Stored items
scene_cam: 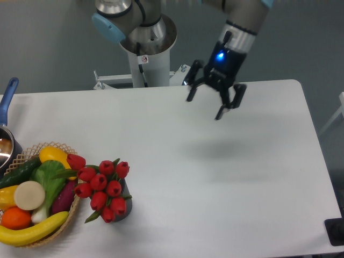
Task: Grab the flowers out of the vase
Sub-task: 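Lower the open gripper around the red tulip stems above the vase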
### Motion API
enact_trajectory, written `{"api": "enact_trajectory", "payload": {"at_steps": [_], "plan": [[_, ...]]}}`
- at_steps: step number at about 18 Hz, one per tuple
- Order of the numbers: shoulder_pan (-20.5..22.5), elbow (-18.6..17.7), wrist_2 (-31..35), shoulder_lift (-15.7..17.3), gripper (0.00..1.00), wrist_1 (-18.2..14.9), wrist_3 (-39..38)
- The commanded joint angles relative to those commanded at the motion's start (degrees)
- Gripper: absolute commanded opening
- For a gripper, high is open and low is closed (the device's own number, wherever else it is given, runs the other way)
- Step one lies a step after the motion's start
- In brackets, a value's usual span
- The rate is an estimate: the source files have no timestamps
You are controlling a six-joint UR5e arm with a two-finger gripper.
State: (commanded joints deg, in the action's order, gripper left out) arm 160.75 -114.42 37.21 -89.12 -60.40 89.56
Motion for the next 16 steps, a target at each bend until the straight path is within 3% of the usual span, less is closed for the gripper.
{"api": "enact_trajectory", "payload": {"at_steps": [1,3,12,16], "plan": [[-0.61,-1.24,-3.51,-1.13,1.0,2.81,-0.43],[-2.54,-0.99,-6.09,-2.98,1.0,4.85,-1.13],[-10.98,4.55,-6.18,-11.15,1.0,14.42,-16.59],[-13.53,6.92,-6.18,-15.28,1.0,16.11,-18.72]]}}
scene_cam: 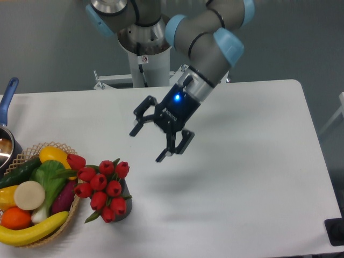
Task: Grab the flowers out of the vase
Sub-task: 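Lower the open gripper around the red tulip stems above the vase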
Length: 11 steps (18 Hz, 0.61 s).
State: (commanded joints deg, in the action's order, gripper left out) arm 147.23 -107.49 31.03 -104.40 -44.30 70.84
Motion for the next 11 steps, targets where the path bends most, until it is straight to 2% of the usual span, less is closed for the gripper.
{"api": "enact_trajectory", "payload": {"at_steps": [4,11], "plan": [[-1.5,0.36,0.0,-2.12,1.0,1.23,0.0],[-5.01,4.22,-0.09,-6.86,1.0,1.76,0.09]]}}
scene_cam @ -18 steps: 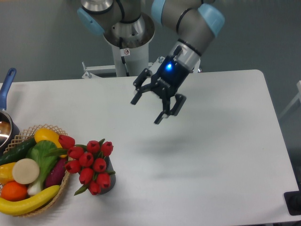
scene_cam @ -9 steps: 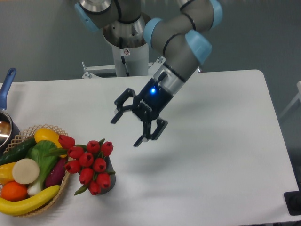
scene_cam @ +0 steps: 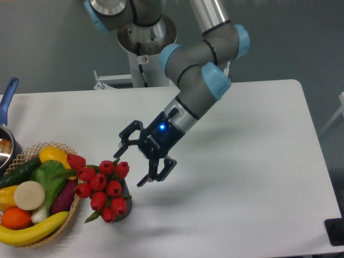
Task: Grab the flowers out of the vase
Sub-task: 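Lower the open gripper around the red tulip stems above the vase, then close the gripper on the bunch of red tulips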
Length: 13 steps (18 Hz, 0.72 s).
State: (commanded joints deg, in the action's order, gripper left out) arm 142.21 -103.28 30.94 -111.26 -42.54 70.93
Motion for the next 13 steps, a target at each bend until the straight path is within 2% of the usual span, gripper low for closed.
{"api": "enact_trajectory", "payload": {"at_steps": [2,9,13], "plan": [[-0.62,0.79,0.0,-1.06,1.0,0.0,0.09],[-3.16,1.06,-0.09,-1.59,1.0,0.26,0.09],[-3.26,1.32,-0.09,-1.68,0.99,0.26,0.09]]}}
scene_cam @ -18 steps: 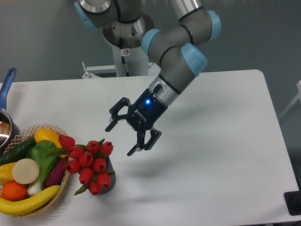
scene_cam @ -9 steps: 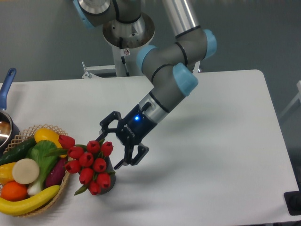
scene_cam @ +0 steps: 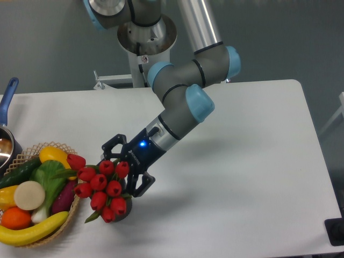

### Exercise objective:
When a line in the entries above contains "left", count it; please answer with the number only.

### Answer space:
3